**Problem to work on:**
Go to the line containing "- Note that" below; retype it and all following lines exactly, and leave out the pictures.

-- Material provided follows --

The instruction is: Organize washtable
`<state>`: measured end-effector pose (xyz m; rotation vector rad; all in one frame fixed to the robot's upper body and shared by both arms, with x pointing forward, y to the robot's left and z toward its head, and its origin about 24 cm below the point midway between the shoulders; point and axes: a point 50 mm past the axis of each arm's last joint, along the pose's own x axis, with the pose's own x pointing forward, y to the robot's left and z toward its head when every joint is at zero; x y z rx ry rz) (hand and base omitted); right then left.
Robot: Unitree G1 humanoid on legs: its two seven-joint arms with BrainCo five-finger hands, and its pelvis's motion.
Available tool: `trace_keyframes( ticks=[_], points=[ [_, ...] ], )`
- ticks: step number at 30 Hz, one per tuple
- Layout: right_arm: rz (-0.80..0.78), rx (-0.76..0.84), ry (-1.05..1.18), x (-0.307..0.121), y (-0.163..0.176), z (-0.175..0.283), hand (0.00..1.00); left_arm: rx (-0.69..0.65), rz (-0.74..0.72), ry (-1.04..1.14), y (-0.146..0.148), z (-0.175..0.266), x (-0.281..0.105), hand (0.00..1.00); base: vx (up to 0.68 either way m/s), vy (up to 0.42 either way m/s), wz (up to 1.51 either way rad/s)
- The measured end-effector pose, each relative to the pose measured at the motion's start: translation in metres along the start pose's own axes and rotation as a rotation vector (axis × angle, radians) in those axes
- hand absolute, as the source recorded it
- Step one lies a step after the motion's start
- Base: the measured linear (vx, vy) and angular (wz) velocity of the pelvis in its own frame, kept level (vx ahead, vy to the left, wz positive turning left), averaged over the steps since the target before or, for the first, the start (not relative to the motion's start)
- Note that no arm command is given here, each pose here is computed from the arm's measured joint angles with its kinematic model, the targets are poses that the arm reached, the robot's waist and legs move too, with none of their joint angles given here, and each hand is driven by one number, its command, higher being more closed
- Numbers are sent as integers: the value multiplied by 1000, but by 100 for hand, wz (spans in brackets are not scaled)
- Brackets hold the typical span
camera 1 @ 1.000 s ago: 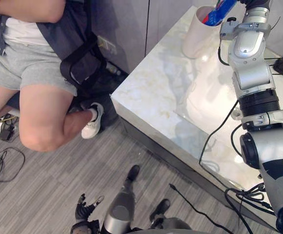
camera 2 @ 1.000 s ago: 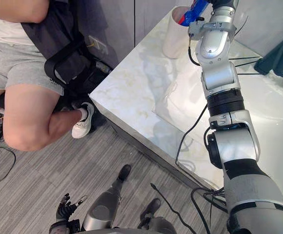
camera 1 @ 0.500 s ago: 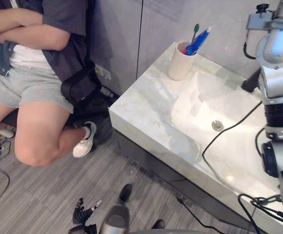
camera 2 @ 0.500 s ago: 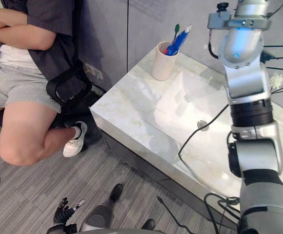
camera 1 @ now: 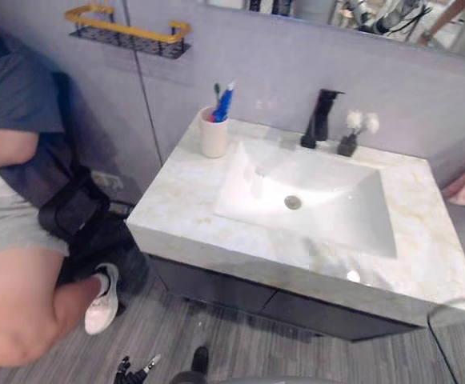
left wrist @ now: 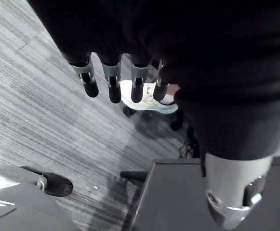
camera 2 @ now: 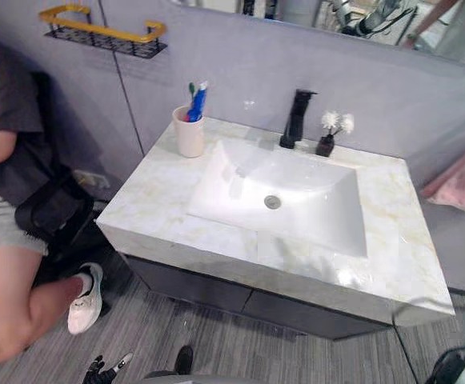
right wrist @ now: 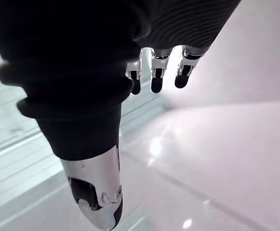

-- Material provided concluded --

**Problem solution:**
- Note that no arm command is given here, each pose here is computed from the arm's measured joint angles with its kinematic model, the targets are poses that the arm reached, the robot's waist and legs move too, with none of their joint angles given here, and each hand is driven by one number, its command, higher being more closed
- Numbers are sent as integers: the value multiplied by 1000, but by 100 for hand, wz (spans in brackets are not scaled)
- Brackets hold the typical span
camera 1 @ 1.000 s ago: 
camera 2 @ 1.000 s ago: 
camera 1 @ 0.500 s ago: 
camera 2 @ 0.500 s ago: 
camera 1 @ now: 
left wrist @ now: 
camera 2 @ now: 
right wrist @ now: 

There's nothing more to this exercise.